By Delusional Economics, who is horrified at the state of economic commentary in Australia and is determined to cleanse the daily flow of vested interests propaganda to produce a balanced counterpoint. Cross posted from MacroBusiness.
Back in December last year while discussing the ongoing woes of Europe, I suggested tha the fiscal compact may never actually be enacted because attempts to do so would have such a disastrous outcome that European nations will inevitably give up. I also mentioned in February that one of the things that could potentially effect any implementation was the European people themselves when they got to have a say about what was going on.

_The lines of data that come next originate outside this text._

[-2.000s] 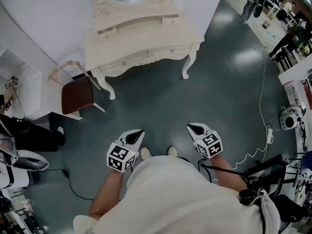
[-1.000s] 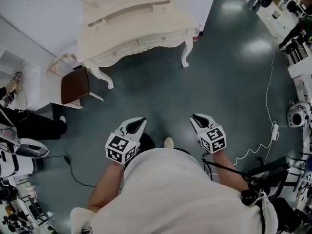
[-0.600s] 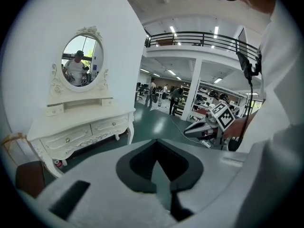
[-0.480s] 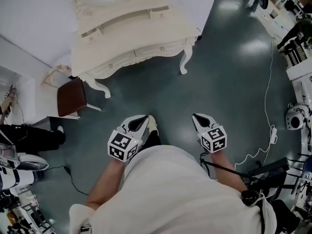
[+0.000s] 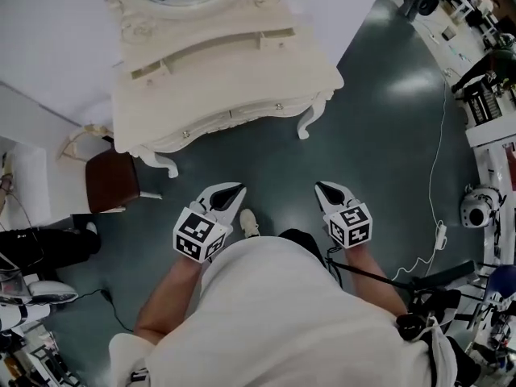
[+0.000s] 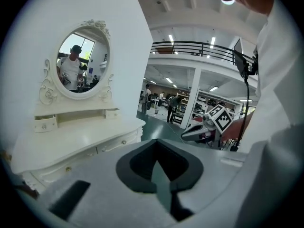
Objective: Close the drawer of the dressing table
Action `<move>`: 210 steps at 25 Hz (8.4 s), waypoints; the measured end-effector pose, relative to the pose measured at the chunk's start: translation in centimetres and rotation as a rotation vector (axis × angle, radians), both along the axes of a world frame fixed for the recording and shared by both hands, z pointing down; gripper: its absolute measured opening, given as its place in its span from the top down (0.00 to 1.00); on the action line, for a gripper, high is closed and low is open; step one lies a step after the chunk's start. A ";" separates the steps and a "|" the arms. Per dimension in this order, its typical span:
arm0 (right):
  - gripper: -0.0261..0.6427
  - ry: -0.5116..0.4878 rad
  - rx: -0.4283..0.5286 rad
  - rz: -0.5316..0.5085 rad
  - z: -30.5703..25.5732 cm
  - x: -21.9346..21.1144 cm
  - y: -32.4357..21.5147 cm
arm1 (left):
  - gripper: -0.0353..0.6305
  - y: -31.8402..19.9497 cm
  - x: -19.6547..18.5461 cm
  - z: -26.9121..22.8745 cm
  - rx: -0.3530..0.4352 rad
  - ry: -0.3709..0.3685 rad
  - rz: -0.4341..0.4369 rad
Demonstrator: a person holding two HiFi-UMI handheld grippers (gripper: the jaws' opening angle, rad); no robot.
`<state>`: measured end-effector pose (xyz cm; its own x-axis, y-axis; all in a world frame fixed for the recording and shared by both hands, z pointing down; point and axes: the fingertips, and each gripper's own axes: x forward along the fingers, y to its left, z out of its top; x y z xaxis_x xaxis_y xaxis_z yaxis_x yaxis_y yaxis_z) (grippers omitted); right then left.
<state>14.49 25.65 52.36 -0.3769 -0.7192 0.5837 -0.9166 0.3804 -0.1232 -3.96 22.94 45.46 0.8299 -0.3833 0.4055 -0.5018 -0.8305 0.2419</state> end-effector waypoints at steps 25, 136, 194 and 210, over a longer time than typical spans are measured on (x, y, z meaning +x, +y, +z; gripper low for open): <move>0.85 -0.017 -0.055 -0.026 4.9 3.4 -35.2 | 0.94 -26.2 -2.6 -1.4 -0.020 -0.073 -0.254; 0.82 -0.132 -0.092 0.131 12.4 7.0 -66.6 | 0.94 -42.2 -2.7 -0.7 -0.060 -0.140 -0.448; 0.96 -0.021 -0.033 -0.077 0.6 -17.8 -36.1 | 0.94 -29.2 -22.1 -0.4 -0.006 -0.007 -0.195; 0.96 0.016 -0.016 -0.194 -0.3 -22.6 -35.3 | 0.94 -28.7 -23.8 0.5 -0.018 0.006 -0.207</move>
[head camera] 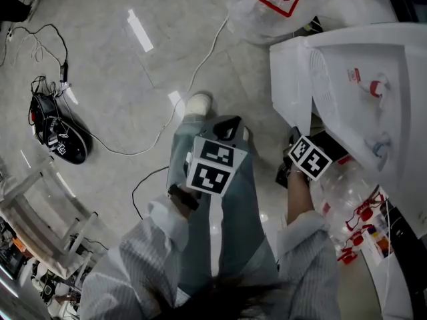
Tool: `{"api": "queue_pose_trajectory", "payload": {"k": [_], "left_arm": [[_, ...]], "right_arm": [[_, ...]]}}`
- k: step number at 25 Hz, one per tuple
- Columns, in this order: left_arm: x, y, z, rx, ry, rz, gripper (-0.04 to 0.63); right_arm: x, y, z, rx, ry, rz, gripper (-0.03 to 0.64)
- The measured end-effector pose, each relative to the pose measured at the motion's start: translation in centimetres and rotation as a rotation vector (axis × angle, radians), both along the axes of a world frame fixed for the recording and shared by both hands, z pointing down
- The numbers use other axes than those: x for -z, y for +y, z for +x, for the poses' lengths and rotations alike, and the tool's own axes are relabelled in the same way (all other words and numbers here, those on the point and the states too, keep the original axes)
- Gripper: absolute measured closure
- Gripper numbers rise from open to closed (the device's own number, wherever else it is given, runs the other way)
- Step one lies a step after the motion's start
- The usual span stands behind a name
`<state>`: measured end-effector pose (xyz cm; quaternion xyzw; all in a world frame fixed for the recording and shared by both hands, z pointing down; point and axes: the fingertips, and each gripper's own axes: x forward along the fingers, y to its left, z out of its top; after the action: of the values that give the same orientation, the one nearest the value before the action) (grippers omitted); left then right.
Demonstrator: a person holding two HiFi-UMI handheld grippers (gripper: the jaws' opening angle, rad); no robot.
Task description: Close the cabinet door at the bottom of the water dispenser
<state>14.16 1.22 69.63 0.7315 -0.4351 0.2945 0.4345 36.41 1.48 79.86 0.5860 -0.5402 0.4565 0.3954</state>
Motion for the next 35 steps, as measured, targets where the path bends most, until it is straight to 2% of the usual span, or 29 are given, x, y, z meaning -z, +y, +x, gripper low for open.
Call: {"api": "queue_pose_trajectory", "payload": {"k": [7,15,19,28,35], "left_arm": [[-0.5,0.0,0.0,0.019,-0.006,-0.004,0.584],[-0.8,-0.5,-0.2,0.006,-0.018,0.005,0.584],[-1.1,-0.6,-0.3,0.007,-0.027,0.000,0.584],[-1.2,-1.4,1.6,-0.011,-0.019,0.003,0.584],[-0.9,-1.7,2.1,-0.017,-0.027,0.010,0.584]], "right_arm": [[0.1,-0.8,1.6,0.019,0.005,0.038,0.411],[0.2,-2.0,4.2,-0.052,0.037,0.065,0.440],[0.3,-2.6,5.0,-0.053,0.047,0.079,0.449],[0.3,-3.7,7.0,-0.088,0.073,0.098,0.472],[-0.1,-3.7,7.2,-0.077,0.080,0.094,0.491]]}}
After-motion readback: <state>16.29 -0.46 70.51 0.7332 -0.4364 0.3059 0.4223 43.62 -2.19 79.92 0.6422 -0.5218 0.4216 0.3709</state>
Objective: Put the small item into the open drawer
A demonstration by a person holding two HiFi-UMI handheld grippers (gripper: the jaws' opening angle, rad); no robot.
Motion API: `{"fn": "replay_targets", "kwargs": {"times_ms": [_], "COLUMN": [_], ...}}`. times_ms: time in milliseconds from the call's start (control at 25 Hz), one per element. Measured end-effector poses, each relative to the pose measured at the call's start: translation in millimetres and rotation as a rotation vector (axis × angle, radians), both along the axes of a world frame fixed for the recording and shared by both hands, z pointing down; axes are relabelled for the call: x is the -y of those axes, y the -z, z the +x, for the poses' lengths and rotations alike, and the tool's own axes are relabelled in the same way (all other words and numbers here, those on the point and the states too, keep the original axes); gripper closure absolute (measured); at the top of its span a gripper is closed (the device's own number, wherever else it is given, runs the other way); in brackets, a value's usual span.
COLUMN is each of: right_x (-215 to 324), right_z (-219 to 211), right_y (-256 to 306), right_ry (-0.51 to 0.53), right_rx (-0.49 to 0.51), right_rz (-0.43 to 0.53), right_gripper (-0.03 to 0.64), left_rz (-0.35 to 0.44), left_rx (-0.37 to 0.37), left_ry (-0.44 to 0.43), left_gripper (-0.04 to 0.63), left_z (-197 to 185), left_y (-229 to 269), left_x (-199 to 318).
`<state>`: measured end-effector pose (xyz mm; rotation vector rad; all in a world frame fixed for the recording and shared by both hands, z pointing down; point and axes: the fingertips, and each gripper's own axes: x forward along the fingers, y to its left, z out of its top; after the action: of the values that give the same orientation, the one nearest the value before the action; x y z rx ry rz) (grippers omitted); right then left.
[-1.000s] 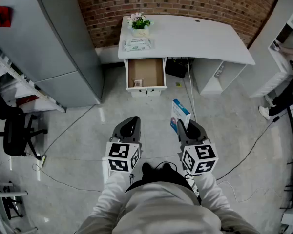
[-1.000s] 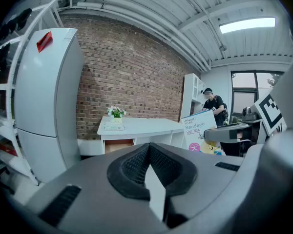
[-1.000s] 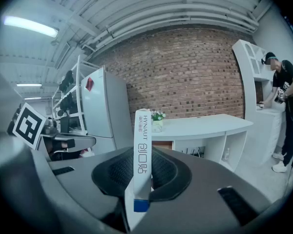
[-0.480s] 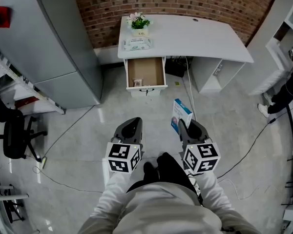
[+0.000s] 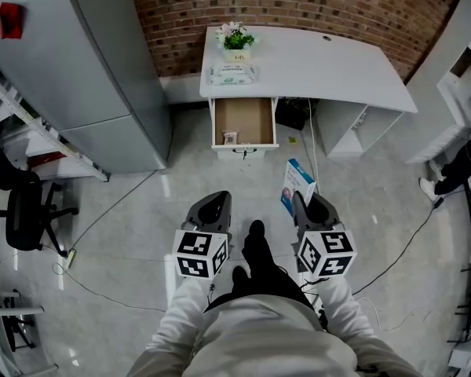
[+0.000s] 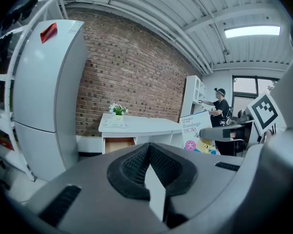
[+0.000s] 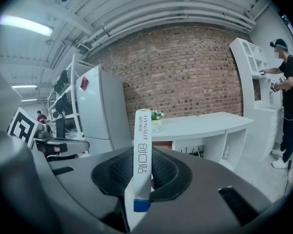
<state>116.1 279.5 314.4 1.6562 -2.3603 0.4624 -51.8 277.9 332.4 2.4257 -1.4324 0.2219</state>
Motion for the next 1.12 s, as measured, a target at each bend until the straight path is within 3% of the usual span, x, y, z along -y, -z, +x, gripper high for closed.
{"fn": "replay_targets", "kwargs": {"times_ms": [320,1120], "right_x": [43.4,219.8], "right_z": [-7.4,18.4], "right_y": [-8.4,-43.0], "right_ry": [0.012,0.018], "right_rx": [-0.006,0.001], "right_rz": [-0.009,-0.089], "right_gripper": [0.523,0.523], "left_rz": [-0.024,-0.059], "left_rx": [0.021,0.051], "left_ry": [0.004,0.005], "left_gripper": [0.578,0.578], "left_z": [-4.6,17.8], "left_y": [-13.9,-34.2], "left_x": [39.8,212.9]}}
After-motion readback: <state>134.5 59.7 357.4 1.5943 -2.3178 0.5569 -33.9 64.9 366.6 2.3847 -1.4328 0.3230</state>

Over the weekend round one of the French presidential elections took place, and the results certainly aren’t pro-compact. In fact, I am not even sure they are pro-Europe:
Far-rightist Marine Le Pen threw France’s presidential race wide open on Sunday by scoring nearly 20 percent in the first round – votes that may determine the runoff between Socialist favorite Francois Hollande and conservative President Nicolas Sarkozy.
Hollande led Sarkozy by about 29 to 26 percent in reliable computer projections broadcast after polling stations closed, and the two will meet in a head-to-head decider on May 6.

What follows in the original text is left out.